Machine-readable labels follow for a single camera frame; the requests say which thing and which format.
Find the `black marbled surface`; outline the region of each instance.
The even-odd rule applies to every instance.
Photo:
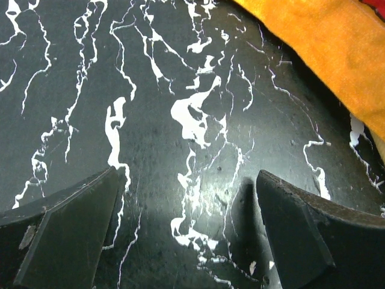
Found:
[[[280,288],[260,169],[381,213],[368,132],[231,2],[1,1],[0,64],[0,210],[122,173],[96,289]]]

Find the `red object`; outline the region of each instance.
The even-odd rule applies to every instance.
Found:
[[[385,0],[362,0],[362,3],[374,7],[377,13],[385,19]]]

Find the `black plastic wedge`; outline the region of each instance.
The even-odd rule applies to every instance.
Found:
[[[256,191],[283,289],[385,288],[385,220],[261,170]]]

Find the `black rubber piece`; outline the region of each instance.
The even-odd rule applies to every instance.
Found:
[[[261,170],[256,191],[283,289],[384,289],[385,220]]]
[[[1,213],[0,288],[91,288],[118,187],[109,168]]]

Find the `orange cloth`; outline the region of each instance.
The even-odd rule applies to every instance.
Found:
[[[385,23],[358,0],[235,0],[385,141]]]

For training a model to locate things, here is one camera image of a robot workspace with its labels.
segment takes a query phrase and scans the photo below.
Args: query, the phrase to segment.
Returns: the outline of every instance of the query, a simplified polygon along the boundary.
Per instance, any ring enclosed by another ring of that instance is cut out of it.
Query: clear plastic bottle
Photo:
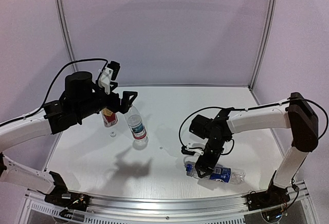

● WHAT YOU ARE ASKED TO DO
Each entry is to be written out again word for word, and any pictures are to be omitted.

● ANSWER FOR THIS EXERCISE
Machine-readable labels follow for a single camera frame; the requests say which thing and which format.
Find the `black marbled surface`; outline the region of each instance.
The even-odd rule applies to every instance.
Photo:
Found:
[[[280,288],[260,169],[381,213],[368,132],[231,2],[1,1],[0,64],[0,210],[122,173],[96,289]]]

Find the `red object`; outline the region of each instance.
The even-odd rule applies to every instance.
Found:
[[[385,0],[362,0],[362,3],[374,7],[377,13],[385,19]]]

Find the `black plastic wedge`; outline the region of each instance.
The even-odd rule applies to every instance.
Found:
[[[256,191],[283,289],[385,288],[385,220],[261,170]]]

Find the `black rubber piece`; outline the region of each instance.
The even-odd rule applies to every instance.
Found:
[[[261,170],[256,191],[283,289],[384,289],[385,220]]]
[[[1,213],[0,288],[91,288],[118,187],[109,168]]]

Find the `orange cloth`; outline the region of each instance.
The even-odd rule applies to every instance.
Found:
[[[385,23],[358,0],[235,0],[385,141]]]

For training a model to locate things, here is one camera image of a robot workspace with its labels.
segment takes a query phrase and scans the photo below.
Args: query, the phrase to segment.
Returns: the outline of every instance of the query, a simplified polygon along the boundary.
Per instance, any ring enclosed by another ring of that instance is cut out of it.
Query: clear plastic bottle
Photo:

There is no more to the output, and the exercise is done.